The Leeds United CEO, Angus Kinnear, said the association is "delighted" to be supporting Myanmar's aspirations for popular and top level soccer. Myanmar's administration, which does not grant Rohingya nationality and considers them Bangladeshi illegals, says it is struggling against fighters and has refused to target any civilian.
The UN could help Myanmar collect proof of crime against Rohingya: British ambassador
"There are two ways to do this, one of which is a deportation by the International Criminal Court, the second is for the Myanmar administration to do it itself," Pierce said. Myanmar's United Nations missions did not immediately react to a demand for an opinion on Pierce's proposal. Myanmar's de facto head Aung San Suu Kyi promised investigation if reliable proof would be presented, and head of the armed forces Min Aung Hlaing promised at split talks with Security Council envoy in the capitol Naypyitaw on Monday "tough actions" for sexually assaulted the diplomat.

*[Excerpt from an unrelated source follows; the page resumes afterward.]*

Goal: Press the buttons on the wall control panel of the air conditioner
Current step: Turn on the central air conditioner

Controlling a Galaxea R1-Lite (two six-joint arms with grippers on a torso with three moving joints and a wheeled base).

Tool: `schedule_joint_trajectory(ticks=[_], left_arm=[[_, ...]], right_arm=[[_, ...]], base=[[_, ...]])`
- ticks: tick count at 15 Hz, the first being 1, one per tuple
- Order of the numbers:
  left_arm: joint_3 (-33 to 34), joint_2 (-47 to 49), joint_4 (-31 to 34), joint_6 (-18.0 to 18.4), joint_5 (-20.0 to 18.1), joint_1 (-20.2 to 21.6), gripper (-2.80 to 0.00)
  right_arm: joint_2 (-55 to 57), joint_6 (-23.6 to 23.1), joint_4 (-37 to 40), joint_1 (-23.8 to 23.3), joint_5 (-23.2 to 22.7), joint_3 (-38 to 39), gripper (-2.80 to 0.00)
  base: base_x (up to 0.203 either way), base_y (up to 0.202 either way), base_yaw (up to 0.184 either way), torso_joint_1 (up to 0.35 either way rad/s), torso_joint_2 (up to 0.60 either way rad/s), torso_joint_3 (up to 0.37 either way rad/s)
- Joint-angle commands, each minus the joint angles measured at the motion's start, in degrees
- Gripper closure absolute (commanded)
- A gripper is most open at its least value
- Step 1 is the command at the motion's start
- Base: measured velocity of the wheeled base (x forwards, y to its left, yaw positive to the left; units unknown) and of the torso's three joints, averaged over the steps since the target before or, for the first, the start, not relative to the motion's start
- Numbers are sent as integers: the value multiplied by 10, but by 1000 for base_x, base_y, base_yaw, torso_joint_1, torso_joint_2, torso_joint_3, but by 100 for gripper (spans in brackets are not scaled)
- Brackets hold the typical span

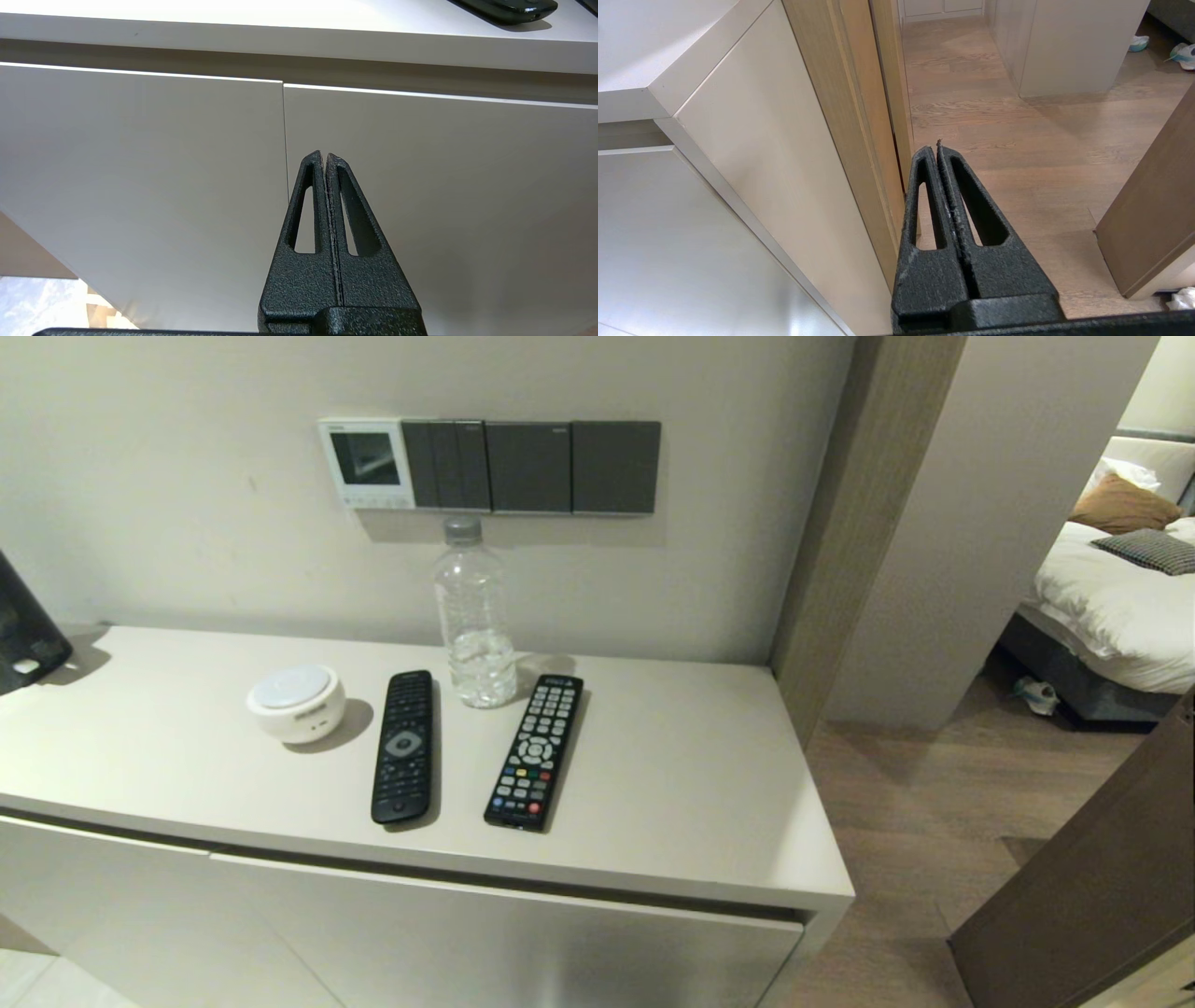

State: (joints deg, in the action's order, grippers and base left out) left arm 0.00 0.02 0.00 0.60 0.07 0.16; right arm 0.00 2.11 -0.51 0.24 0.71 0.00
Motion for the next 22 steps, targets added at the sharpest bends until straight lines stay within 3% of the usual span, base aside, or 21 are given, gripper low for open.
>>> schedule_joint_trajectory(ticks=[1, 8, 13, 17, 22], left_arm=[[0, 1, 0, 0, 0, 0, 0], [0, 1, -1, 6, 0, 0, 0], [-41, 8, 16, 37, -14, 0, 0], [-164, 153, 22, 37, -42, -3, 0], [-316, 396, -40, 22, -66, -15, 0]], right_arm=[[1, 0, 0, 0, 0, 1, 0], [1, 0, 0, 0, 0, 1, 0], [1, 0, 0, 0, 0, 1, 0], [1, 0, 0, 0, 0, 1, 0], [1, 0, 0, 0, 0, 1, 0]], base=[[0, 0, 0, 0, 0, 0], [0, 0, 0, 0, 0, 0], [0, 0, 0, 0, 0, 0], [0, 0, 0, 0, 0, 0], [0, 0, 0, 0, 0, 0]])
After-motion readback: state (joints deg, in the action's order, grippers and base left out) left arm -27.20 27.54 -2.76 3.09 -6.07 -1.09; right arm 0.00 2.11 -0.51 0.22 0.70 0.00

However, Suu Kyi's civil rule has little oversight over the Myanmar army. UNSC members travelled to Rakhine State in Myanmar, where the United Nations and legal groups say that almost 700,000 Rohingya have escaped to Bangladesh since August. Rohingyas insurrectionary assaults on the Rakhine police stations resulted in the Myanmar army outbreak.
The Myanmar Army helicopter that took the UN envoy to North Rakhine saw many of these towns. The Security Council envoy was shown that Myanmar has constructed a Rohingya repatriation centre to accommodate a combined 150 persons per night and a 30,000 returnee throughcamp.

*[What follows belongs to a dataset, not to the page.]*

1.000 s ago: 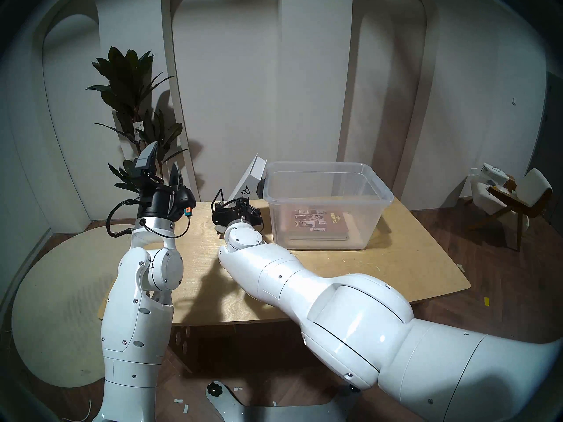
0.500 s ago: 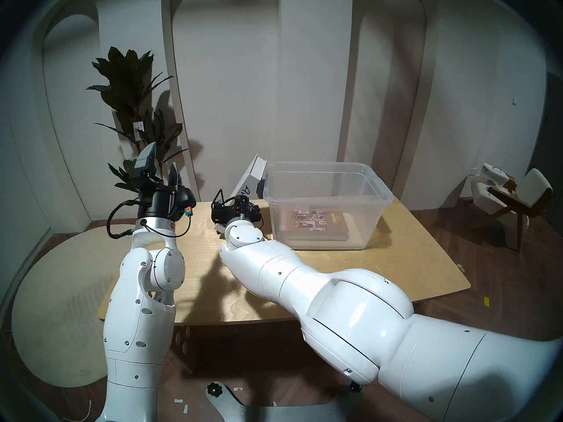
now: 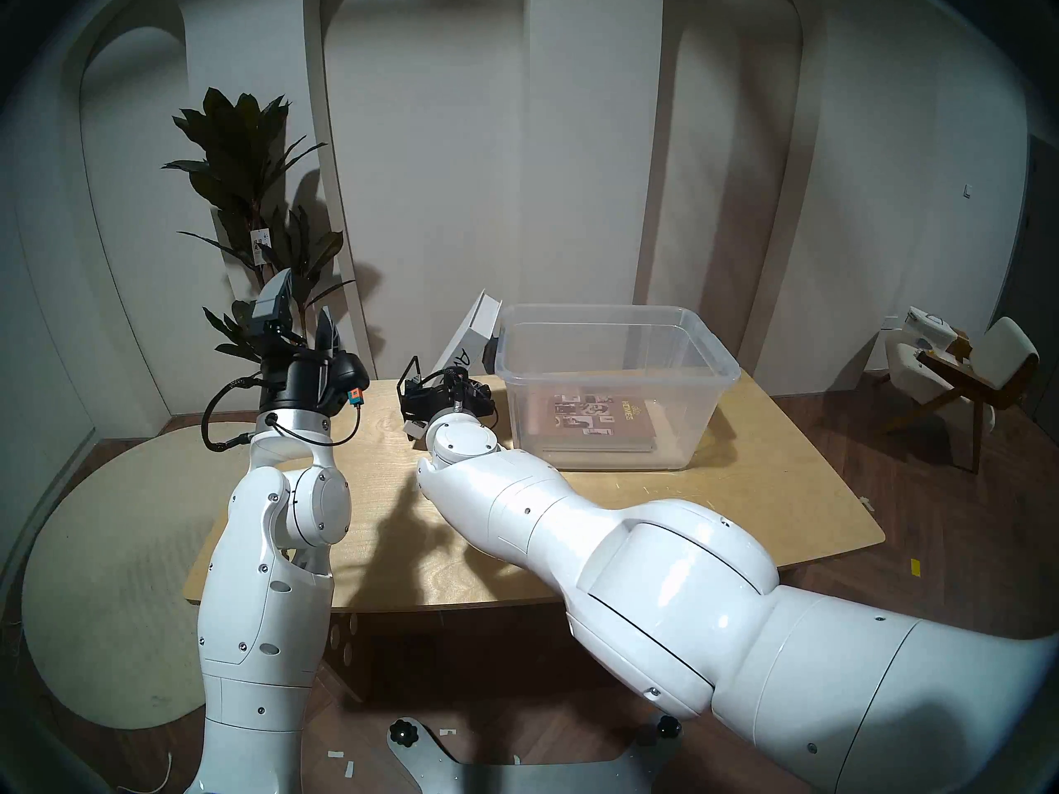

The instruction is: Pack the books into the storage box

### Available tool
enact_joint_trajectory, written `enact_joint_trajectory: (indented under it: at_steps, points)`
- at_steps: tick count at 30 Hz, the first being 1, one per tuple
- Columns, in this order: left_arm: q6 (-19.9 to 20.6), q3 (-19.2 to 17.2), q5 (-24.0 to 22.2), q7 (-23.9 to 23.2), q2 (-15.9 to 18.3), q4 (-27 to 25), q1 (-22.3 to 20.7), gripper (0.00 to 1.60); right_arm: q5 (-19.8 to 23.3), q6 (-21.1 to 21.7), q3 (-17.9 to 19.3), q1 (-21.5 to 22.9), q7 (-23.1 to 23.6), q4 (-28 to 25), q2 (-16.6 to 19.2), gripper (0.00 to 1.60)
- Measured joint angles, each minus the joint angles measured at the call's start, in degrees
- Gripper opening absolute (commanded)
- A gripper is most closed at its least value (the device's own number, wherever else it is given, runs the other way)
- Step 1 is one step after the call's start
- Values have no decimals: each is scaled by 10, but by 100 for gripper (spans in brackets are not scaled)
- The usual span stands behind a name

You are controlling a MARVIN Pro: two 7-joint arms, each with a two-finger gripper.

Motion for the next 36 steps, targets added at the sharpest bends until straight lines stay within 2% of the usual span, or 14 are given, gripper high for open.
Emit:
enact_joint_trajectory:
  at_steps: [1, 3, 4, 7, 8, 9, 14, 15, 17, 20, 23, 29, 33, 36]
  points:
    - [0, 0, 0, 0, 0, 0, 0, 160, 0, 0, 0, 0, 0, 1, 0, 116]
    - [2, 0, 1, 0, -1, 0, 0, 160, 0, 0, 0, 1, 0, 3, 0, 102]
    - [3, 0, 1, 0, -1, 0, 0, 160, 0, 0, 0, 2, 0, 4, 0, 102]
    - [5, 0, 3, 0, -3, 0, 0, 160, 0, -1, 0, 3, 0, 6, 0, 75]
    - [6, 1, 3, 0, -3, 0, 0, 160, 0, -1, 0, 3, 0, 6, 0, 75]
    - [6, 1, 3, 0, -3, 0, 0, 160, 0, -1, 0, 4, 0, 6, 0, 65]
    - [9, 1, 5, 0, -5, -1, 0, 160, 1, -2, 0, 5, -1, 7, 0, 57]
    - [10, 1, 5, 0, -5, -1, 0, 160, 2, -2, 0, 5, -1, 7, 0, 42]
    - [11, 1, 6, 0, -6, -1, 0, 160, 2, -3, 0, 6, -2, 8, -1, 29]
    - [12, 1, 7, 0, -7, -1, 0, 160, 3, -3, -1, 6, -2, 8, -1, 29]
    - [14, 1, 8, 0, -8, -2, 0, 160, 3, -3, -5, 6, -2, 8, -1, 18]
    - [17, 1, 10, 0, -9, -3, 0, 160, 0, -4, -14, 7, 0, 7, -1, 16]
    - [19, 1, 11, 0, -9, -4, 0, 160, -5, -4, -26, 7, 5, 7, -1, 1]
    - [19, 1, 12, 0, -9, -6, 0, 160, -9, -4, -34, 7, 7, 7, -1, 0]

Ambassadors were passing two towns near the concentration camps. The Myanmar Army published a police statement last November rejecting all allegations of rapes and murders by Myanmar's police force. In the meantime, the International Criminal Court (ICC) public attorney has asked him to decide whether he is responsible for the deportation of Rohingyas to Bangladesh, a possible felony against humanitarianism, but Suu Kyi's administration has voiced "grave concern" about this move.
While Bangladesh is a member of the ICC, Myanmar is not, so if the ICC decides that it has no competence, the UN Security Council could bring the Myanmar case to justice. A way the Security Council could help Myanmar could be to appoint a U.N. investigation unit to gather, hold and retain proof, as he did in Iraq last year when investigating actions of the Islamic state that could be considered atrocities.

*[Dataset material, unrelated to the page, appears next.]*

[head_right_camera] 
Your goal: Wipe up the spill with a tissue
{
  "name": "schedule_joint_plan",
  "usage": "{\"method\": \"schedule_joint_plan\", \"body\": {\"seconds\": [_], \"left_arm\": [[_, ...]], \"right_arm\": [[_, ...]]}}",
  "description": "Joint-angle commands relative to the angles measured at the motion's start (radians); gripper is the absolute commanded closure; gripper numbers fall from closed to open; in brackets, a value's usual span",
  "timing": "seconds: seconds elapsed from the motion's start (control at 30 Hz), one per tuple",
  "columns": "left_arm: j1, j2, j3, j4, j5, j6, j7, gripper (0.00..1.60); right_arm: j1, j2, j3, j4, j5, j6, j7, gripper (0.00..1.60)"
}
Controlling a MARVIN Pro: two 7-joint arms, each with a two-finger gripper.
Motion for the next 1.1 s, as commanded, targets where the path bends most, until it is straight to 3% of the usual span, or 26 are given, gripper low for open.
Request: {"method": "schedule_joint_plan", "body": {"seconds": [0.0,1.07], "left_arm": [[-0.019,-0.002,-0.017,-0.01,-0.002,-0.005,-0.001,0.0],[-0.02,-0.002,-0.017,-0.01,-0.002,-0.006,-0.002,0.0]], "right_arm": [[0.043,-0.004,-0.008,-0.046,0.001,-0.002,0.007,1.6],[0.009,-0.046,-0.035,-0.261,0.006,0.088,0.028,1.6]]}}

As an alternative, the United Nations General Assembly could launch an investigation into the most serious Rohingya crime internationally, similar to what the UN has done in Syria. Russia's UN vice-ambassador Dmitry Polyanskiy, however, was cautious because Myanmar said it was ready to address the problem.
Each Council decision would require nine yes' votes and no veto from Russia or China, an associate of Myanmar.